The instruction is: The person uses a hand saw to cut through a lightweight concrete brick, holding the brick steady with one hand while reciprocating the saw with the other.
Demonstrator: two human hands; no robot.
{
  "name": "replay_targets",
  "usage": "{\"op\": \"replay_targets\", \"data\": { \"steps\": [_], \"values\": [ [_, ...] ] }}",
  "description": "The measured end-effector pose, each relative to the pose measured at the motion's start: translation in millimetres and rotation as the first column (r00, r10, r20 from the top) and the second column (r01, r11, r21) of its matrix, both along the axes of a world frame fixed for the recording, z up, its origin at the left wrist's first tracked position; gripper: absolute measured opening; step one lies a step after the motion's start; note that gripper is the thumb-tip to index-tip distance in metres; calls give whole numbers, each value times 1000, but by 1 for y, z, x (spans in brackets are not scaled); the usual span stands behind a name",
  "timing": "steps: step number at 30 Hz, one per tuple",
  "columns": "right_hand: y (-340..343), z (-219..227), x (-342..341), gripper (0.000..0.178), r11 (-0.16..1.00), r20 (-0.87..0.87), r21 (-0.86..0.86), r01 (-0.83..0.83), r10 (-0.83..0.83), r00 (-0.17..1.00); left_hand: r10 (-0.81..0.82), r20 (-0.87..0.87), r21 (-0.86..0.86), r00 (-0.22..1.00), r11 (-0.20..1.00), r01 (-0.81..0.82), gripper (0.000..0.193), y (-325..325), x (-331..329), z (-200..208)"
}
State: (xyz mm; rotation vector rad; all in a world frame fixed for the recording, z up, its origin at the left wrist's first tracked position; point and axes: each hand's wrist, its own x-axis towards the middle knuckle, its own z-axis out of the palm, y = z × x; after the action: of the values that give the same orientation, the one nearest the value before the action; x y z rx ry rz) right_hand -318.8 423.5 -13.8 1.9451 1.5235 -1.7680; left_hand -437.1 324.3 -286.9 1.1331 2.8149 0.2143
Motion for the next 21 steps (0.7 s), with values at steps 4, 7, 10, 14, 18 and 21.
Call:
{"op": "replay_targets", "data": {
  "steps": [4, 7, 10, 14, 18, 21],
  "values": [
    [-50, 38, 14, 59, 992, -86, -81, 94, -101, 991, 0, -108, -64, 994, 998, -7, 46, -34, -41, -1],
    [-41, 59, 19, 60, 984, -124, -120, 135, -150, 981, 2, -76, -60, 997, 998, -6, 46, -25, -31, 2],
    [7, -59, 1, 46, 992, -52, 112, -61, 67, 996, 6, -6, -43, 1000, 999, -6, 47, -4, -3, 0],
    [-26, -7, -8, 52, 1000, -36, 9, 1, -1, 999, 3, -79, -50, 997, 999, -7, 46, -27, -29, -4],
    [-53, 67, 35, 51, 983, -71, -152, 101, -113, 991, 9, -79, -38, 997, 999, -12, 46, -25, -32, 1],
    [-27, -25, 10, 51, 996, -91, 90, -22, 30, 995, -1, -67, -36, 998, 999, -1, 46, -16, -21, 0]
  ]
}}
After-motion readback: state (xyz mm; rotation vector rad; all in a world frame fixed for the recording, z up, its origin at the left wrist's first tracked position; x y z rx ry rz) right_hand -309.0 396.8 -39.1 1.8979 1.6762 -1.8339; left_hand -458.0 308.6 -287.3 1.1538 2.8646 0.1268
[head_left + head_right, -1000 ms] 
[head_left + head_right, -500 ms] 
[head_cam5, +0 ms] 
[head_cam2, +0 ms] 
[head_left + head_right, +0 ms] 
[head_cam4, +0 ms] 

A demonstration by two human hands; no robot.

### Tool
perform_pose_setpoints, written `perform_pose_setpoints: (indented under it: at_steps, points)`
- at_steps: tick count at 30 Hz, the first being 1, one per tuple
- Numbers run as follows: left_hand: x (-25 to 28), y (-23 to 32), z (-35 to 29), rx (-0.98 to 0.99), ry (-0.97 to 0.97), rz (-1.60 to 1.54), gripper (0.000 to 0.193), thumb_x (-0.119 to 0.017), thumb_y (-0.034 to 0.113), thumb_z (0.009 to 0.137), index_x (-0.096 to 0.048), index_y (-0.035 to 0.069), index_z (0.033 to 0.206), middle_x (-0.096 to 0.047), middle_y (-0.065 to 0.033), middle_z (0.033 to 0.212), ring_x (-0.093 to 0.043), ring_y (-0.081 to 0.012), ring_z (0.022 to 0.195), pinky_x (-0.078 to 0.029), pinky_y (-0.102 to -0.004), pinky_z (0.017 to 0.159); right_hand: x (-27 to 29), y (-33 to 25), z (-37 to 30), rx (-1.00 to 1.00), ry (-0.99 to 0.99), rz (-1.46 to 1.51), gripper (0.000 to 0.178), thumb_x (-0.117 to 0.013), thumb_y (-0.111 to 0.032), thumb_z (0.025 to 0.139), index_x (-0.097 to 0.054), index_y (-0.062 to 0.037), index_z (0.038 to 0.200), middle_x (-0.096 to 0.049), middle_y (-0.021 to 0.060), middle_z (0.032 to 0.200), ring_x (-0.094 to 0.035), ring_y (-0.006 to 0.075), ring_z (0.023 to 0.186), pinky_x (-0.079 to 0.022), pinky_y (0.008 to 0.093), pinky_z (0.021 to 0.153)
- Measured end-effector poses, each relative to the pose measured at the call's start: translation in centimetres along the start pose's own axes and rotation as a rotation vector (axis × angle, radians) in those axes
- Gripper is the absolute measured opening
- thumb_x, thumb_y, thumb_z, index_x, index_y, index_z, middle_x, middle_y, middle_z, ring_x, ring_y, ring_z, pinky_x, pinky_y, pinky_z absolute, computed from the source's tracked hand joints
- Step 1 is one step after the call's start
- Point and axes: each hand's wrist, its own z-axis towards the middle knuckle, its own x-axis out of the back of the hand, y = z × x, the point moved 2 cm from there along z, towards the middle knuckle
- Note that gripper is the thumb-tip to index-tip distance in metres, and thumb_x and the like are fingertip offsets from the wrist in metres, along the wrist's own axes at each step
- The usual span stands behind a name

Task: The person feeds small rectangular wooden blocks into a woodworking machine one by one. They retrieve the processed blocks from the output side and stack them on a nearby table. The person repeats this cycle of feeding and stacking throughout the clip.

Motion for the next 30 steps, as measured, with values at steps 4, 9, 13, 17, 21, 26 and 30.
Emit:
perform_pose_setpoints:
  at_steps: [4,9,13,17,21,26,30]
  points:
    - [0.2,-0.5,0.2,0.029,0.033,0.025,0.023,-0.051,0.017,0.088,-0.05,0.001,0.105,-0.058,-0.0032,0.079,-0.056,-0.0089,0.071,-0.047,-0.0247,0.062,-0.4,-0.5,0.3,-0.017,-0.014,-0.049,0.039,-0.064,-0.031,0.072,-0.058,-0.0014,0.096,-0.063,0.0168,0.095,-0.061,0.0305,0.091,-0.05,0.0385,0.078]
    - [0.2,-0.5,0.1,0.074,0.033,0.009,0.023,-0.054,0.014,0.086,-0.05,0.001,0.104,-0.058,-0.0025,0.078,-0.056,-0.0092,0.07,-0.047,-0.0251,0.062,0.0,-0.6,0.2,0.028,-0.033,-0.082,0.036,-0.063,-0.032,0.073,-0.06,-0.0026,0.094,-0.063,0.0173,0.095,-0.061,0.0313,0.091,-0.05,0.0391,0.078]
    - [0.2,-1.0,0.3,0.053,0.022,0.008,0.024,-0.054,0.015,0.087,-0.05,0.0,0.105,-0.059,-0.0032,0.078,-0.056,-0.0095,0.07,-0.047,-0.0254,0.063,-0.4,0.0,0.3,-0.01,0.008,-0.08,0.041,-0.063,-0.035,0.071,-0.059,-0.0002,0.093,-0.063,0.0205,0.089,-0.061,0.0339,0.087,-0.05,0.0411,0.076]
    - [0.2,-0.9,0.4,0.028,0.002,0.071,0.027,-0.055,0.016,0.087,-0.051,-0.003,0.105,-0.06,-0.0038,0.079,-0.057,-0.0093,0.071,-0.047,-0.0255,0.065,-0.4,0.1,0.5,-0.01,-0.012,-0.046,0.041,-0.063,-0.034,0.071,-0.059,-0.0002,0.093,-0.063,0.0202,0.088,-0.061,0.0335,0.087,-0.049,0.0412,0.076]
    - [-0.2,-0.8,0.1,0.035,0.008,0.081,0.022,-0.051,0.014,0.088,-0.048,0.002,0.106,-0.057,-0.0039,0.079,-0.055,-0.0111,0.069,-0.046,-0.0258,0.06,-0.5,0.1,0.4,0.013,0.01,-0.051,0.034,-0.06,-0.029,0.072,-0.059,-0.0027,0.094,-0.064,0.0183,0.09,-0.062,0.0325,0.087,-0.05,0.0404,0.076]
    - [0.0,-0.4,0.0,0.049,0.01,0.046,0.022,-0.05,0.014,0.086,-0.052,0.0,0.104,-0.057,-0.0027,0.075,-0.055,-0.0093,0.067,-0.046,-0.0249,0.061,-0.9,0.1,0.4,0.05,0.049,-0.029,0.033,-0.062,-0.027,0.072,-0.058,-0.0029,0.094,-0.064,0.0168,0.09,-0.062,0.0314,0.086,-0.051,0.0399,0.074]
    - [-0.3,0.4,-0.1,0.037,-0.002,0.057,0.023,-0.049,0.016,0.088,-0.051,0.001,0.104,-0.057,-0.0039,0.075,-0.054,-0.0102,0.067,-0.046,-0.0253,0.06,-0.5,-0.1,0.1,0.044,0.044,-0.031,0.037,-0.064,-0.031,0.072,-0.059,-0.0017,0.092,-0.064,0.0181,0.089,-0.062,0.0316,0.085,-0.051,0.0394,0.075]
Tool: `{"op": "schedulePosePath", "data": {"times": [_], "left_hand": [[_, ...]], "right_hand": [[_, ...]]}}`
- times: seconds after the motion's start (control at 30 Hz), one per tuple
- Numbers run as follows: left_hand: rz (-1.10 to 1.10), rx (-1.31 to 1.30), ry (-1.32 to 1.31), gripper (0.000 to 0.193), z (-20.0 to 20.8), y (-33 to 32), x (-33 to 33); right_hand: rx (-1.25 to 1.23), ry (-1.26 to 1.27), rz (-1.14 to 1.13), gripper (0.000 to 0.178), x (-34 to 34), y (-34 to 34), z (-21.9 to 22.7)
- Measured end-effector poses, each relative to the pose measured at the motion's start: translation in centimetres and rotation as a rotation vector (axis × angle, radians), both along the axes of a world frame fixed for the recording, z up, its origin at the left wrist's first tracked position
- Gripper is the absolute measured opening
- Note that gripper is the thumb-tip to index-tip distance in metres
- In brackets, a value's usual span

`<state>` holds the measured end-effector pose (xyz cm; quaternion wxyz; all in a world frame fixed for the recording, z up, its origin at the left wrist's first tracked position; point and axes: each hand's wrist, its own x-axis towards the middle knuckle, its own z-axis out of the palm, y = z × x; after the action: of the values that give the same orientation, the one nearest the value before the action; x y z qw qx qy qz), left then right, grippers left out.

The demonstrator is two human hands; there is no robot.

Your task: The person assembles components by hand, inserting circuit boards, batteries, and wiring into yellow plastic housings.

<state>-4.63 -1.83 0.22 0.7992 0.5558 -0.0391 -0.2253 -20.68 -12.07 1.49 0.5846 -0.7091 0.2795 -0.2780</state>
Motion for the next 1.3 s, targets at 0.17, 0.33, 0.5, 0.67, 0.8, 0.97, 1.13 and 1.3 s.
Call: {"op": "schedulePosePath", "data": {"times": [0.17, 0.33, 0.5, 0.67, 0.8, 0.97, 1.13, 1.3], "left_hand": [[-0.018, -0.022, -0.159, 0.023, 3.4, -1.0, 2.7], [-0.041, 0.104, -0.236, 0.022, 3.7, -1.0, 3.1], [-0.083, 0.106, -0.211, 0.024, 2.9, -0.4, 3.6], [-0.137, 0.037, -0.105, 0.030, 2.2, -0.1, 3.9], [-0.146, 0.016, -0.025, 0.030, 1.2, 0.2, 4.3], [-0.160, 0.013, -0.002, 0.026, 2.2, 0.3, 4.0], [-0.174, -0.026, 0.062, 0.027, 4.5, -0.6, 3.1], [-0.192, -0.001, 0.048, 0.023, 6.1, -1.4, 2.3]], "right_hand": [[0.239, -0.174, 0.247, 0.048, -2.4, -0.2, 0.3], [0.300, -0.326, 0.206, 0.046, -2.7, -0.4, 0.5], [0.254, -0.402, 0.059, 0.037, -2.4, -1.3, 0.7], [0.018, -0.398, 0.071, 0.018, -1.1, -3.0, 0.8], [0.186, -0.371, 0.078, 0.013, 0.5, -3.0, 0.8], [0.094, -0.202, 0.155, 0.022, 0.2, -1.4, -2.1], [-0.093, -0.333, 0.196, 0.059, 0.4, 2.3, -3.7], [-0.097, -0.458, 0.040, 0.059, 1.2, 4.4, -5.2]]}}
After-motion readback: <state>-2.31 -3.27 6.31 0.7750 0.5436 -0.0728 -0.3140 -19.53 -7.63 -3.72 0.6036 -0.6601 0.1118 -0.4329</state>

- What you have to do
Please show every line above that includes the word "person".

- Task result
The instruction is: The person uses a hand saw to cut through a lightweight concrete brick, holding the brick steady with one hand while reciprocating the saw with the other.
Task: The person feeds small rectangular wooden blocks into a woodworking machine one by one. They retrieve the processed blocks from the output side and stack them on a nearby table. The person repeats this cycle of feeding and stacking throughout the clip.
Your task: The person assembles components by hand, inserting circuit boards, batteries, and wiring into yellow plastic housings.

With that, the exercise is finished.